А потом – загадка. Сбежавшаяся толпа, ненавистнические речи, агрессия под видом самозащиты, угрозы со стороны тех, кто якобы ощущал угрозу, нож, который изображал страх перед холодным оружием, кулак, обвинявший подбородок в нанесении удара, все очень знакомое, шумное и злобное лицемерие века. Даже вынырнувший ниоткуда проповедник не такая уж загадка. Эти несвятые святые растут как из-под земли, размножаются общественным партеногенезом, какие-то зловещие способы вытягивать самих себя за уши, сотворять авторитет из ничтожества. Тут только плечами пожать. Но в ночь тайны появились сообщения о том, что рядом с композитором видели женщину, силуэт обрисовался на фоне окна в гостиной, неизвестная женщина явилась из ниоткуда и исчезла, покинув композитора в одиночестве у ночного окна, распахнутого словно в насмешку над собравшейся толпой, мучительная диссонантная музыка гремела у него за спиной, точно сигнализация, он раскинул руки, будто на кресте, что он такое творит, неужто зовет в свой дом смерть, и почему толпа вдруг затихла, словно гигантский кот, как в пословице, оторвал ей язык, почему толпа застыла на месте, превратилась в восковые фигуры, изображающие самих себя, и откуда набежали тучи, погода в Лондоне была ясной и мягкой, но только не в Хэмпстеде, в Хэмпстеде в ту ночь внезапно обрушились раскаты грома и молнии, трах, бах, толпа не стала дожидаться очередного электрического разряда, молнии рассеяли чары, все ринулись, вопя, спасая жизнь, по Уэлл-уок и в Хэмпстед-Хит, никто, слава богу, не погиб, кроме идиота, который вздумал укрыться от молнии под деревом и поджарился. На следующий день толпа не вернулась, и через день тоже, и еще через день.
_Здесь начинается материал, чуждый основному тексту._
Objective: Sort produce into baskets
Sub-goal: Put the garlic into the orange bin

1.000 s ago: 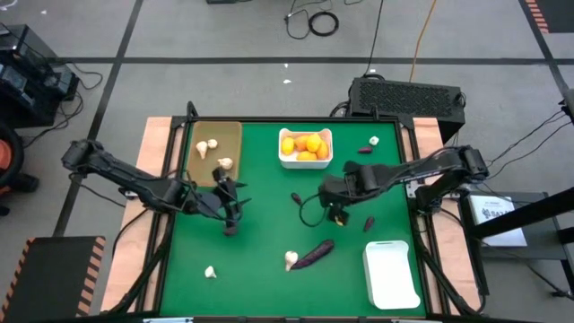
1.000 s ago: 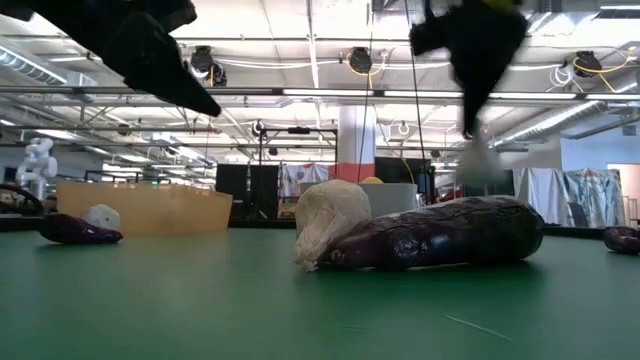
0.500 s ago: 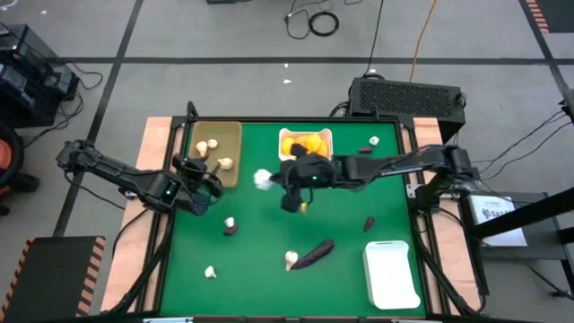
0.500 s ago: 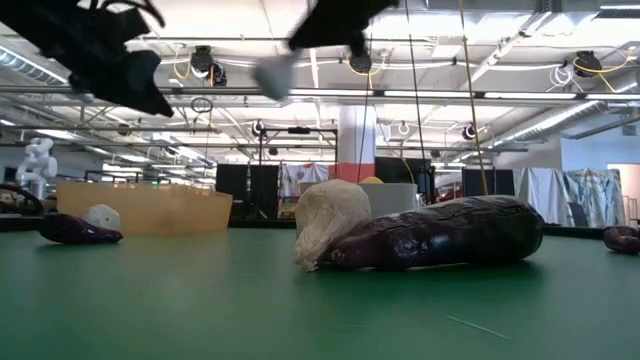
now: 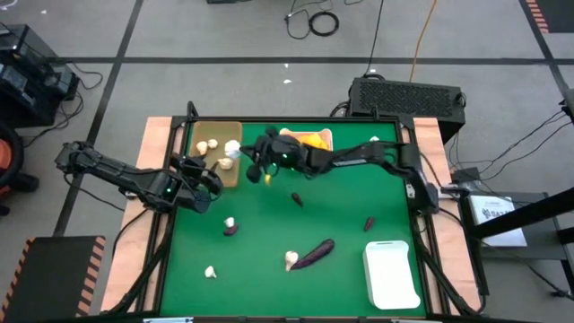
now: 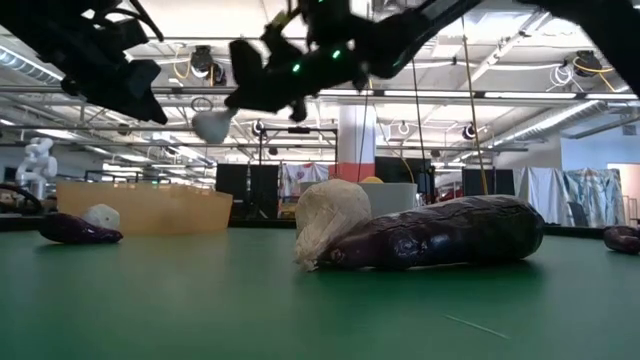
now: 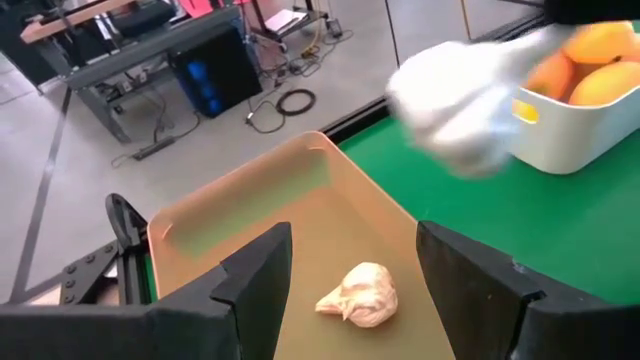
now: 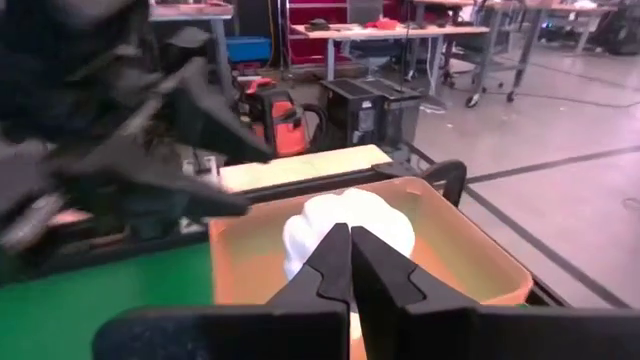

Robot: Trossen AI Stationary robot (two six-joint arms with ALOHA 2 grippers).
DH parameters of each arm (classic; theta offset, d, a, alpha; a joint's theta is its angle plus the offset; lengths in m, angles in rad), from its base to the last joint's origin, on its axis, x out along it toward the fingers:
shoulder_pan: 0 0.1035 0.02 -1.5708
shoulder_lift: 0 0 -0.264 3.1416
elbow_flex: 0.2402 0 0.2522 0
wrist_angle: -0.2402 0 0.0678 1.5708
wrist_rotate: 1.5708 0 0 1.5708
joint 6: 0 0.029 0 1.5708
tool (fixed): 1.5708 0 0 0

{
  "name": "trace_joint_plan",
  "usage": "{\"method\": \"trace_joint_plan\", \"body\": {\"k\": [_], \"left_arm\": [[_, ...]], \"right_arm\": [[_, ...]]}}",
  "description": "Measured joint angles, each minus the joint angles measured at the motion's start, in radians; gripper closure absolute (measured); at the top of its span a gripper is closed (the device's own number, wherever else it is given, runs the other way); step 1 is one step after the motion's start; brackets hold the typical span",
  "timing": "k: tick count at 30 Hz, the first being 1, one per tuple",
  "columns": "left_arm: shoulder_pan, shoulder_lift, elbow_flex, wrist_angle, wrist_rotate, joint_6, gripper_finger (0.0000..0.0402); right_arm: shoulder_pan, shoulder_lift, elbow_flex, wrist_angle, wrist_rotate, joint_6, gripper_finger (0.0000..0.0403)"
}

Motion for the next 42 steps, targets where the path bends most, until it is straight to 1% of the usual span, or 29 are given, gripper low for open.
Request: {"method": "trace_joint_plan", "body": {"k": [4, 9, 12, 16, 18, 27, 30, 33, 36, 42], "left_arm": [[0.000, 0.000, 0.000, -0.005, -0.001, 0.001, 0.0178], [0.001, 0.000, 0.000, -0.009, 0.000, 0.008, 0.0178], [0.001, 0.000, 0.000, -0.012, 0.011, 0.008, 0.0178], [0.001, 0.000, 0.000, -0.030, 0.025, 0.005, 0.0178], [0.001, 0.000, 0.000, -0.030, 0.030, 0.004, 0.0178], [0.001, 0.000, 0.000, -0.029, 0.047, 0.002, 0.0178], [0.001, 0.000, 0.000, -0.030, 0.047, 0.003, 0.0178], [0.001, 0.000, 0.000, -0.030, 0.048, 0.005, 0.0178], [0.001, 0.000, 0.000, -0.031, 0.051, 0.005, 0.0178], [0.001, 0.000, 0.000, -0.028, 0.066, 0.005, 0.0178]], "right_arm": [[-0.033, 0.117, 0.150, -0.022, -0.057, 0.037, 0.0402], [-0.059, 0.242, 0.322, -0.090, -0.058, 0.078, 0.0402], [-0.067, 0.294, 0.407, -0.158, -0.058, 0.084, 0.0402], [-0.064, 0.338, 0.474, -0.221, -0.060, 0.079, 0.0402], [-0.063, 0.350, 0.486, -0.219, -0.060, 0.078, 0.0402], [-0.065, 0.337, 0.489, -0.252, -0.057, 0.075, 0.0402], [-0.064, 0.308, 0.489, -0.328, -0.057, 0.076, 0.0402], [-0.059, 0.256, 0.489, -0.489, -0.069, 0.074, 0.0402], [-0.052, 0.185, 0.488, -0.692, -0.083, 0.040, 0.0402], [-0.051, 0.023, 0.489, -1.099, -0.079, -0.082, 0.0402]]}}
– Прямо-таки совпадение, сэр, эта странная гроза, как будто специально сюда целила, как будто вы ее вызвали, вы, часом, метеорологией не занимаетесь, сэр? На чердаке не найдется какое-нибудь меняющее погоду устройство или все-таки? Разрешите – мы только глянем?
– Прошу вас, инспектор.
На обратном пути к мистеру Джеронимо от Хьюго Кастербриджа, летя на восток, не на запад – джинны перемещаются очень быстро и потому не стараются выбирать кратчайший путь, – Дунья видела под собой руины, истерию, хаос. Горы начали крошиться, снега таяли, океаны выходили из берегов, и темные джинны были повсюду: Зумурруд Великий, Сверкающий Рубин, Раим Кровопийца и старый союзник Зумурруда, ныне все более склонный оспаривать его первенство среди джиннов, Колдун Забардаст. Вода в резервуарах превратилась в мочу, тиран с младенческим личиком, прислушавшись к шепоту Забардаста, повелел всем подданным носить такую же нелепую стрижку, как у него. Люди не понимали, как совладать с супранормальным, прорывавшимся в их жизнь, Дунье казалось, что большинство из них просто разваливается на куски или спешит сделать стрижку, рыдая от любви к младенцеликому тирану, или же под заклятием Зумурруда они простирались в пыли перед лжебогами, которые посылали их убивать приверженцев других лжебогов, и так все совершалось: приверженцы Этих богов убивали поклонников Тех богов, любящие Тех богов во имя Них кастрировали, побивали камнями, вешали, рубили в капусту любящих Этих. Человеческий разум жалок и хрупок, думала Дунья. Ненависть, глупость, религия, алчность – четыре всадника нового апокалипсиса. Да, она любила этот надломленный род и хотела спасти его от темных джиннов, которые питали тьму, орошали ее и раскрывали в людях собственную тьму. Полюбив одного человека, она сделала первый шаг к тому, чтобы полюбить всех. Полюбив двоих, оказалась в ловушке, навеки преданная своей любви.